Resolving deltas: 100% (40/40), done.
/content/Gradu
 chatti_RF.ipynb	       FT_source.xlsx  'RF REGIIMI HYVÄ TRAINING.ipynb'   THE_ONE.xlsx
'Financial turbulence.ipynb'   RF_Gradu.ipynb  'RF_regime (3).ipynb'


In [2]:
skip_training = False

In [3]:
# # Import Required Libraries
#
# Import all necessary libraries for data manipulation, visualization,
# machine learning, and regression analysis.

# %%
import numpy as np
import pandas as pd
import matplotlib.pyplot as plt
%matplotlib inline
import seaborn as sns

from sklearn.ensemble import RandomForestClassifier, RandomForestRegressor
from sklearn.linear_model import LogisticRegression
from sklearn.svm import SVC
from sklearn.metrics import confusion_matrix, accuracy_score
from sklearn.neighbors import KNeighborsClassifier
from sklearn.preprocessing import StandardScaler

import statsmodels.api as sm
from tabulate import tabulate


In [4]:
# # Load Excel Data & Define Global Constants
#
# Read the Excel file, parse the desired sheet, flatten any multi-index columns,
# and define global constants that will be used throughout the notebook.

# %%
# Load and flatten the data
xls_file = pd.ExcelFile("/content/Gradu/THE_ONE.xlsx")
df = xls_file.parse("returns non-log")
df.columns = df.columns.get_level_values(0)

# Global constants for columns (change names to uppercase for constants)
VALID_FACTORS = [
    'USA MOMENTUM Standard (Large+Mid Cap)',
    'USA MINIMUM VOLATILITY (USD) Standard (Large+Mid Cap)',
    'USA RISK WEIGHTED Standard (Large+Mid Cap)',
    'USA SECTOR NEUTRAL QUALITY Standard (Large+Mid Cap)',
    'USA ENHANCED VALUE Standard (Large+Mid Cap)'
]
FEATURES = ['VIXCLS', 'CPI', 'LEI', '10yr', 'Financial Turbulance', 'Regimes']
REGIMES_COLUMN = 'Regimes'


In [5]:
# # Prepare Data for Model Training
#
# Filter the dataset to include only rows with valid factors,
# encode categorical columns, drop missing values, and sort by date.

# %%
# Filter rows based on the global VALID_FACTORS
df = df[df['Winning Factor'].isin(VALID_FACTORS)].reset_index(drop=True)
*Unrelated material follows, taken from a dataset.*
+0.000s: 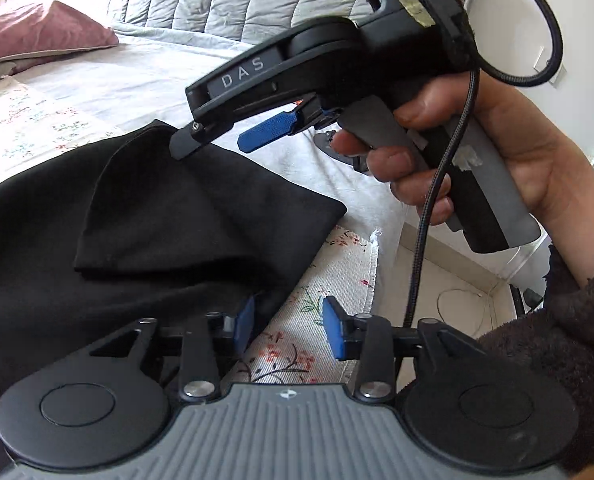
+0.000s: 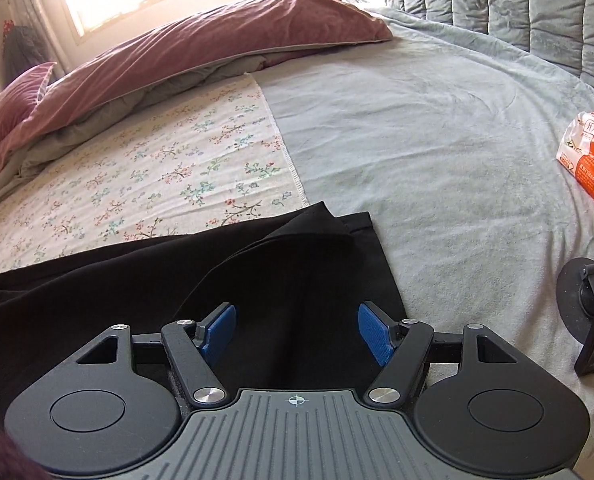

# Encode the Regimes column using the global constant
df[REGIMES_COLUMN] = df[REGIMES_COLUMN].astype('category').cat.codes

# Define features and target using the global FEATURES constant
X = df[FEATURES].dropna()
y = df['Winning Factor'].astype('category').cat.codes.loc[X.index]

print("Indices aligned:", X.index.equals(y.index))

# Ensure the data is sorted by date
df = df.sort_values('Date').reset_index(drop=True)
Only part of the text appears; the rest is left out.